### DESCRIPTION OF THE TASK
Beneath this instruction is a listing; print exactly the lines in it starting at the line that contains "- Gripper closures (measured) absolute" and going through the line that contains "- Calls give".

### MATERIAL PROVIDED
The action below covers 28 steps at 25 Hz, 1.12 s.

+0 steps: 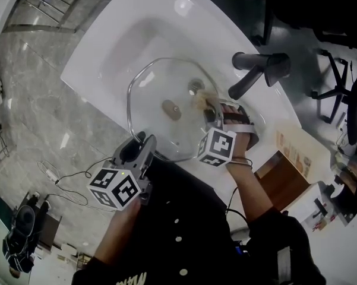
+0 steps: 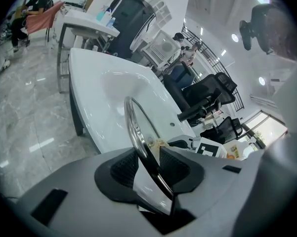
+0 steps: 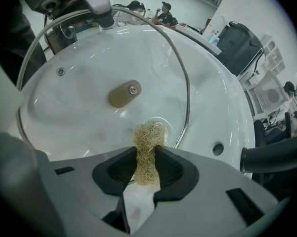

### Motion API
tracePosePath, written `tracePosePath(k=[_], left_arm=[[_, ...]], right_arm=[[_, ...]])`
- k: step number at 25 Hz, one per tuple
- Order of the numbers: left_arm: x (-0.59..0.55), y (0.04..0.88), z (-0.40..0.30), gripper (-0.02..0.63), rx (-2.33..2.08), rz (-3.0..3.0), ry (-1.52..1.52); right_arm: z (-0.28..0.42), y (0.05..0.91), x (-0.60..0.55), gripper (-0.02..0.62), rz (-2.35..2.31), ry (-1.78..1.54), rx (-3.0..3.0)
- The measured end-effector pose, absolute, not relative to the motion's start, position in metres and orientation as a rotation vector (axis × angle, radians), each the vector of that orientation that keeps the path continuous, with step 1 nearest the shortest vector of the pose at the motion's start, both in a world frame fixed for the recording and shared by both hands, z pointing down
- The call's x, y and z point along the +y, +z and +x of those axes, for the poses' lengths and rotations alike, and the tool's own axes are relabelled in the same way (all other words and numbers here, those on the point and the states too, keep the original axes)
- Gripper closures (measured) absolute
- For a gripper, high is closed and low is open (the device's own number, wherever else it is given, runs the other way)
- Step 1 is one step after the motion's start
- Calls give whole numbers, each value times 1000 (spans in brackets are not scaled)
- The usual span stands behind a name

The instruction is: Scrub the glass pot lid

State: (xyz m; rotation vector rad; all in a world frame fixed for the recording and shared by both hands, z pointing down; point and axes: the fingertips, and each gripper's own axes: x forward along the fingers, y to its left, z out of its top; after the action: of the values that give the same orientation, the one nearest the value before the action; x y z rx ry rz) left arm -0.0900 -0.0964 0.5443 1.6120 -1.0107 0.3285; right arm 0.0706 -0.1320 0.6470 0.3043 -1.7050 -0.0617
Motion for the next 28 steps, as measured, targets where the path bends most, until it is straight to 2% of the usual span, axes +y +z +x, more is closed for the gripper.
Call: tracePosePath(k=[12,28], left_arm=[[-96,543,-90,456,-1012,1616,339],[-96,544,-90,456,-1011,1614,344]], right_arm=[[70,633,-131,466,370,-109,-1752],[-51,612,-216,465,439,-430,-2017]])
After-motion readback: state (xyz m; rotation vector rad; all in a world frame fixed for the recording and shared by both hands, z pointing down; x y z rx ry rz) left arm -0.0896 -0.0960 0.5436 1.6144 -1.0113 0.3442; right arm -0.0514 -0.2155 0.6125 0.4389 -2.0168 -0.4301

### RESPONSE TO THE EXERCISE
- Gripper closures (measured) absolute
- For a gripper, high is closed and low is open (the device's own number, wherever else it is given, runs the other way)
- Step 1 is one step after the motion's start
- Calls give whole numbers, each value times 1000 (spans in brackets are not scaled)

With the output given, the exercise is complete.